On another note, Russ just got a call from Dr. Oswal, the one doing the G-therapy out of India. We have been trying to get together all of this information for him so that Aidan can try this therapy, and were under the impression that the first 6 months of the treatment would be free. Not so.... He wants us to pay $1250 over the next 3-4 months for this and we can't do it. We're struggling to pay our regular bills and I know for a fact that we aren't going to have that kind of money over 3 months, let alone a year.
I don't know how other families can continue to do all of this stuff. Of the few fundraisers we've had, I think this is the second highest amount raised. There is talk of a large fundraiser this spring, but we are not involved in the planning really and I have no idea if it will actually happen and I am not about to count chicks before the eggs are even laid.
I am greatly appreciative of all of the help that we have received for Aidan and for our family. I certainly don't expect anyone to pay for all of his care, and we do what we can within our means. Aidan is not our only child... he is our oldest and we have a 3rd child on the way. I don't know why I'm sitting here explaining our financial situation to people, but I don't want anyone to think that we don't use funds raised for Aidan. Everything we do benefits Aidan. Keeping our van in our possession alone helps him, and currently is our only means of transporting him and his wheelchair. Our van needs a LOT of work. We have to keep a roof over our heads and we are seriously in need of a larger place to live. Aidan needs more room and needs a handicap accessible bathroom which he currently does not have. Ideally, we'd like to build a home so that we can customize his rooms to accommodate his needs as he gets older. He is only almost 4 years old and is already in need of things that I can't give him.
I just hate feeling like I'm under a microscope all the time. No one has really done anything specific to make me feel that way, but as I said, I don't want anyone to think that money they donate for Aidan's care doesn't go toward his care in some way. We don't depend on donations because frankly, in this horrible economy our country is in, I know it is hard on just about everyone. We do what we can, and that's all we can do.
Okay, so if none of this makes sense to anyone or you are reading this and scratching your head, I'm sorry. I'm just venting/ clearing my thoughts.
I am very appreciative of the support and prayers that we receive. Our family has been blessed beyond what I ever thought possible, and God willing we will get through this and come out ahead. My goal is to give Aidan the best care we can and to take care of our family. That's all I can do at this point.
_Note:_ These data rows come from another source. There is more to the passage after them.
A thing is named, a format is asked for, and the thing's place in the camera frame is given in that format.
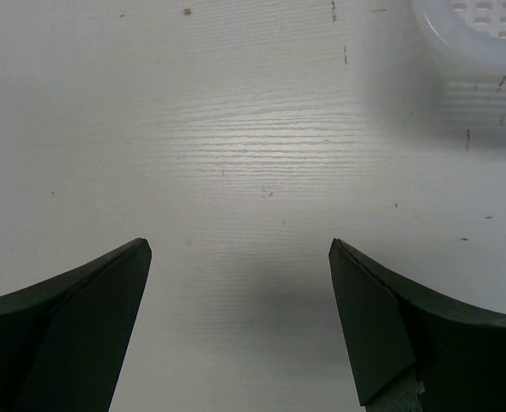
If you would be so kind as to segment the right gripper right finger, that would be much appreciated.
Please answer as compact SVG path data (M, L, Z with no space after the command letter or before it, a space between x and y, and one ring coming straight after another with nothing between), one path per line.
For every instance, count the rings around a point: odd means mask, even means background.
M440 294L340 239L328 258L366 410L506 411L506 314Z

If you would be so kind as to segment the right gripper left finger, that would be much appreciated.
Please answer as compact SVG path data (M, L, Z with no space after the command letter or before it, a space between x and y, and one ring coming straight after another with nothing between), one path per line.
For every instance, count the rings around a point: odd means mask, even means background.
M152 251L134 239L0 296L0 411L107 411Z

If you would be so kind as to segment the white plastic basket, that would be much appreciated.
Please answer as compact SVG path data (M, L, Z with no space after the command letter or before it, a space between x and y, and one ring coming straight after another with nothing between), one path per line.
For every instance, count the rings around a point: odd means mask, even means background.
M506 75L506 1L411 2L428 44L462 69Z

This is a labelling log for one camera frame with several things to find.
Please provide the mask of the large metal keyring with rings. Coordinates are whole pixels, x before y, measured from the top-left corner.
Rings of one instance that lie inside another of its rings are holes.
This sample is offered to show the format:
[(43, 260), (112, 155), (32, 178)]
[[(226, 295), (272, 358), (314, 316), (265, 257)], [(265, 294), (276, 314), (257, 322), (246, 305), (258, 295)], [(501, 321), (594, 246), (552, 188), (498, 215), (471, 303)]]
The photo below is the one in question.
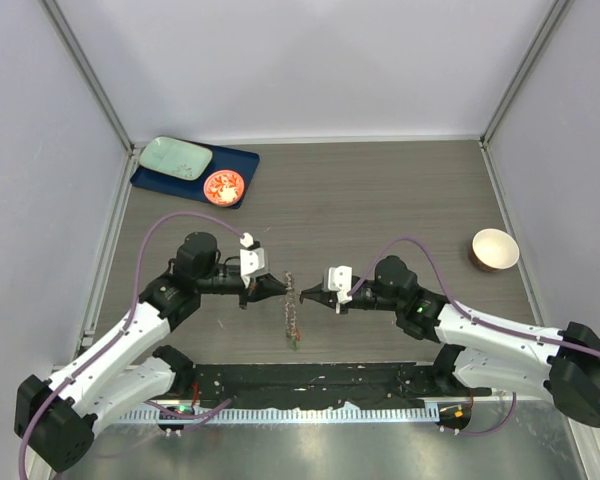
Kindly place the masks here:
[(287, 285), (284, 303), (285, 335), (289, 339), (301, 342), (300, 331), (297, 326), (298, 296), (295, 288), (295, 279), (290, 271), (283, 272), (283, 282)]

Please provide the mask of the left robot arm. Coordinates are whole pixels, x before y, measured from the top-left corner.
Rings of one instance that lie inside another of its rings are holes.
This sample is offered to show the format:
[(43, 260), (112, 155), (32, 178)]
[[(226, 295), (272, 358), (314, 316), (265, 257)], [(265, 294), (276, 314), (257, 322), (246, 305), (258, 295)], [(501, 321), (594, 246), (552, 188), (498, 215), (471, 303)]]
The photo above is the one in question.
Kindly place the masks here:
[(239, 243), (237, 264), (227, 265), (213, 235), (189, 234), (167, 270), (135, 292), (129, 311), (99, 341), (49, 378), (30, 375), (22, 381), (14, 419), (20, 477), (27, 476), (29, 452), (52, 471), (64, 472), (126, 409), (158, 395), (185, 397), (193, 385), (193, 364), (172, 347), (159, 348), (136, 373), (125, 370), (193, 315), (203, 296), (234, 295), (245, 308), (285, 294), (260, 243), (250, 235)]

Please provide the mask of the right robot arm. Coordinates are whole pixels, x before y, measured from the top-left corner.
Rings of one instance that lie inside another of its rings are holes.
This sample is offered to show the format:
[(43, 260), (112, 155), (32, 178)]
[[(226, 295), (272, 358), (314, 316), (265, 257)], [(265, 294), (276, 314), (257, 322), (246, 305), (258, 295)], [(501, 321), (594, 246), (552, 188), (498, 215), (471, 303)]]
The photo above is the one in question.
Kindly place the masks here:
[(300, 298), (338, 314), (392, 312), (405, 334), (440, 344), (431, 380), (442, 394), (521, 394), (600, 428), (600, 337), (586, 325), (533, 326), (476, 311), (420, 286), (416, 273), (394, 255), (376, 264), (370, 280), (348, 266), (330, 267)]

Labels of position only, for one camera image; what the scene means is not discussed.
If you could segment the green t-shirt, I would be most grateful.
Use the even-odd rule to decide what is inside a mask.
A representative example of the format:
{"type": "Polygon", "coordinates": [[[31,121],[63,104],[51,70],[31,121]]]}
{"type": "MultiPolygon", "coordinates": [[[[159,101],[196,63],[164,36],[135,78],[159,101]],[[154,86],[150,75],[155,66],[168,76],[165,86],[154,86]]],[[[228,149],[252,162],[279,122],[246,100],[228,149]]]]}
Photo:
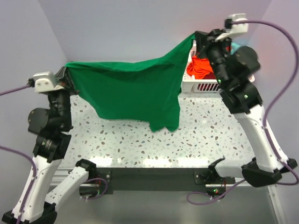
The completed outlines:
{"type": "Polygon", "coordinates": [[[179,126],[178,96],[193,45],[189,35],[166,55],[136,62],[69,62],[79,96],[109,120],[149,123],[153,132],[179,126]]]}

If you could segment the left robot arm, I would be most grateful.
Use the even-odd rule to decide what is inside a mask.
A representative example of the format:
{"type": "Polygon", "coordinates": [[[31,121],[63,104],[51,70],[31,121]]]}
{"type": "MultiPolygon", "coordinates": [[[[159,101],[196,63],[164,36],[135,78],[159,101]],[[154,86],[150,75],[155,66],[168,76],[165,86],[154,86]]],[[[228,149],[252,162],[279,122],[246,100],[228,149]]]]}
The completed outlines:
{"type": "Polygon", "coordinates": [[[79,160],[70,174],[53,190],[50,185],[65,157],[73,128],[71,121],[72,95],[77,95],[66,67],[56,74],[40,72],[28,80],[36,93],[48,97],[49,108],[33,109],[28,115],[28,131],[37,136],[33,157],[26,157],[32,164],[23,193],[15,207],[6,212],[6,224],[52,224],[61,205],[84,182],[96,180],[96,164],[79,160]]]}

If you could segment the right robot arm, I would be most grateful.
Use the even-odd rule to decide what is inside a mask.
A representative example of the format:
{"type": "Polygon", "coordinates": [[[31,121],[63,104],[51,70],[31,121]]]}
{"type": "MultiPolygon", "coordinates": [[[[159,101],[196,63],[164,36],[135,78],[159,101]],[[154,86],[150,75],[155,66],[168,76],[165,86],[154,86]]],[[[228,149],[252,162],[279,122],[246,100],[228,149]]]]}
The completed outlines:
{"type": "Polygon", "coordinates": [[[260,69],[257,53],[248,46],[241,46],[231,54],[231,38],[217,40],[223,33],[220,29],[209,33],[196,31],[196,55],[209,60],[222,101],[243,128],[254,158],[248,163],[218,159],[209,165],[208,178],[213,183],[225,177],[243,178],[253,187],[279,184],[282,174],[298,164],[278,148],[276,140],[268,139],[273,133],[264,117],[263,101],[249,81],[249,76],[260,69]]]}

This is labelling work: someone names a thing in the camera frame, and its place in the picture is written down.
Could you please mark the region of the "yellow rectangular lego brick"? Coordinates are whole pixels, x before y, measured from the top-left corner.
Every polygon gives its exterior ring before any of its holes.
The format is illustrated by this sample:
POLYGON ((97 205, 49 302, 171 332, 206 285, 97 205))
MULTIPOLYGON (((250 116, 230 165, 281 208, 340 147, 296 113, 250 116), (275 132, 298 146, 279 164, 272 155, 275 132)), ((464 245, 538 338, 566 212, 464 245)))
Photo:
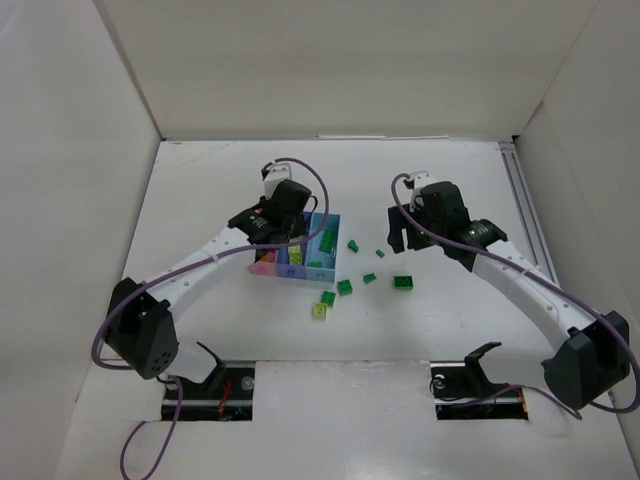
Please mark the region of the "yellow rectangular lego brick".
POLYGON ((270 251, 264 254, 259 259, 259 262, 263 262, 263 263, 275 263, 276 261, 277 261, 277 251, 270 251))

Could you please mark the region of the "green wedge lego piece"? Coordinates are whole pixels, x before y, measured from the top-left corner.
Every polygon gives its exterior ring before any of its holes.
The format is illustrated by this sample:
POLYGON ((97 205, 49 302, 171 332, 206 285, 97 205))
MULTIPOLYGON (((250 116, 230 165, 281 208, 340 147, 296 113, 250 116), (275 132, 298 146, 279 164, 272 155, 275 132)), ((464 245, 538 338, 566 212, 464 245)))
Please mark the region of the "green wedge lego piece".
POLYGON ((350 240, 350 241, 348 242, 348 244, 347 244, 347 247, 348 247, 351 251, 353 251, 353 252, 355 252, 355 253, 357 253, 357 252, 360 250, 360 248, 359 248, 359 246, 358 246, 358 244, 356 243, 356 241, 355 241, 355 240, 350 240))

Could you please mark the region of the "green lego plate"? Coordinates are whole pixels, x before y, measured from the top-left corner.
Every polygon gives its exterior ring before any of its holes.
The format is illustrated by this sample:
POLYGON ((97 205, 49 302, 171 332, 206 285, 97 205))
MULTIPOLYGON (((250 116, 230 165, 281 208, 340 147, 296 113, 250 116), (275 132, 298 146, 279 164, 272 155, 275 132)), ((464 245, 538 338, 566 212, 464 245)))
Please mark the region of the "green lego plate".
POLYGON ((325 230, 319 242, 318 250, 323 253, 330 254, 337 242, 337 232, 334 230, 325 230))

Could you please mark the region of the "small green arch lego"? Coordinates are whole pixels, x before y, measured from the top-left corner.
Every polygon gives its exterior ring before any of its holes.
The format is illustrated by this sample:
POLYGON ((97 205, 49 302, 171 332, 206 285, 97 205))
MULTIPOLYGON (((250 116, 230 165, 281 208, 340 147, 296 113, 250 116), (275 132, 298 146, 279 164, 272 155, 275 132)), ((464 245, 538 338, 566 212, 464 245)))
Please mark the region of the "small green arch lego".
POLYGON ((374 273, 369 273, 363 276, 363 281, 365 284, 369 284, 377 279, 374 273))

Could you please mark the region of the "green two-by-two lego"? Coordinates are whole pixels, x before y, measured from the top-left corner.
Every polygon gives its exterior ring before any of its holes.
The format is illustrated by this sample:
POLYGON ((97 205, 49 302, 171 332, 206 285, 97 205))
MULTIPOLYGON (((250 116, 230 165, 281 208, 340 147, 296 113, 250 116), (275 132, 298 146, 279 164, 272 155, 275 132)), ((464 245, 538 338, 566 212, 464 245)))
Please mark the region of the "green two-by-two lego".
POLYGON ((337 282, 336 287, 340 296, 350 295, 353 293, 353 286, 349 280, 342 280, 337 282))

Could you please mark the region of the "small green lego brick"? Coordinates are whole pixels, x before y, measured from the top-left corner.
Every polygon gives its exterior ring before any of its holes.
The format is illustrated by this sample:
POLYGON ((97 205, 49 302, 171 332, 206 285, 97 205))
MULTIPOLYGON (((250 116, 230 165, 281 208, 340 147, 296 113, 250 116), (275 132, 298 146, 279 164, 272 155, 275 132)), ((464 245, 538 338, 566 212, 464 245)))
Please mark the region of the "small green lego brick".
POLYGON ((327 307, 332 308, 335 304, 336 294, 332 291, 323 291, 321 294, 320 302, 327 307))

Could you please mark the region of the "lime green lego brick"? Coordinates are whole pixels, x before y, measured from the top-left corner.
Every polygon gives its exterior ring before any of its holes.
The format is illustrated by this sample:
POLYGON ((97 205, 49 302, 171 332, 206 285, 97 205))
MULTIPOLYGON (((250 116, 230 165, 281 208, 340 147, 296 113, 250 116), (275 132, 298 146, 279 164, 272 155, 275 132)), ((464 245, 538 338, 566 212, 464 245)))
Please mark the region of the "lime green lego brick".
POLYGON ((330 310, 331 306, 326 303, 315 303, 312 307, 312 317, 316 319, 326 319, 330 310))

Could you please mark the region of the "pale green lego piece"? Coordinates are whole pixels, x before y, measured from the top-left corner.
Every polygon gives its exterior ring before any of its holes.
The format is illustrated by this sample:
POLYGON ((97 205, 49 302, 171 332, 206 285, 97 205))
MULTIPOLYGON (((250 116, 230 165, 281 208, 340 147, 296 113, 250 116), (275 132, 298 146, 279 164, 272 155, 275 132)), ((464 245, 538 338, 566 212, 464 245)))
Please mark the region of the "pale green lego piece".
POLYGON ((302 265, 304 263, 304 255, 301 245, 290 246, 287 251, 288 262, 290 265, 302 265))

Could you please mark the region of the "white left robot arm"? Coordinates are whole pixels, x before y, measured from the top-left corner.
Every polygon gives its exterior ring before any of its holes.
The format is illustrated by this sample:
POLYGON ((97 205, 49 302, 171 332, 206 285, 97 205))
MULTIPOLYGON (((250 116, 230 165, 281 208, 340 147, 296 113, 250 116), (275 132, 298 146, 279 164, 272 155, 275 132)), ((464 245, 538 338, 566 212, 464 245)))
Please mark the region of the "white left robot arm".
POLYGON ((232 217, 221 232, 160 277, 130 278, 113 290, 103 339, 141 378, 161 374, 212 383, 222 362, 201 346, 178 340, 177 321, 217 284, 254 263, 256 253, 282 248, 304 233, 311 191, 281 180, 258 204, 232 217))

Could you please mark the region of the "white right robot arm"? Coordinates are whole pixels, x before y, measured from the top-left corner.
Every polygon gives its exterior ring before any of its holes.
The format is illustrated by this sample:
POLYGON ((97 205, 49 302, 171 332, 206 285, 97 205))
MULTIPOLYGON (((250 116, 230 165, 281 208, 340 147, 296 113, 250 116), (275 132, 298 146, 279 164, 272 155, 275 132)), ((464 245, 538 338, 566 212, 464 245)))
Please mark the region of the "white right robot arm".
POLYGON ((514 305, 554 351, 543 361, 547 391, 564 407, 606 407, 597 399, 628 376, 639 375, 630 329, 615 311, 602 314, 541 273, 508 235, 488 219, 471 219, 460 189, 428 172, 400 173, 392 181, 411 192, 397 194, 388 210, 388 243, 395 253, 432 246, 487 282, 514 305))

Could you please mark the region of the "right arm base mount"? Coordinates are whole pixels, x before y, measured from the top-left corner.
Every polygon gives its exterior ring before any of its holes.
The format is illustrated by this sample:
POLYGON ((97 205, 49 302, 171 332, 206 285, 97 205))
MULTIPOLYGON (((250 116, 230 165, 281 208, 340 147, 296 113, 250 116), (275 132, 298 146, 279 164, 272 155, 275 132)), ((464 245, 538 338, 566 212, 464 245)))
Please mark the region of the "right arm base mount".
POLYGON ((516 389, 497 396, 509 384, 491 382, 480 364, 485 354, 499 346, 500 342, 488 342, 463 360, 430 363, 429 390, 434 397, 437 420, 529 419, 522 391, 516 389))

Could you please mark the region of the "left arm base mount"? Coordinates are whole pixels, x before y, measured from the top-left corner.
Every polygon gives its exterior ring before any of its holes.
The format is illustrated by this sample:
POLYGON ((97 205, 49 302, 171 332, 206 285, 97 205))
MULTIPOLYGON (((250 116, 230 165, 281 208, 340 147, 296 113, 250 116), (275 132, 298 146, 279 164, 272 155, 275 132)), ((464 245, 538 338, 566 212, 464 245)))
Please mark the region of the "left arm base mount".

Thanks for letting me ramble.
~Erin
1 comment:
Wow, that was a great post. I can't imagine how it feels - wanting to provide in every single way and get the very best possible care and feeling like you aren't able all the time, financially. I know saying it doesn't always make it feel real, but the Lord is Aidan's Physician, and any care that the Lord knows he needs will be provided at just the right time. I just know it. Aidan is His precious boy, too, and He won't let him slide in his care. And He placed Aidan in your care because He trusted you with him. I'm so continually sorry you all have had to go through this. We continue to pray for his FULL HEALING no matter what anyone says.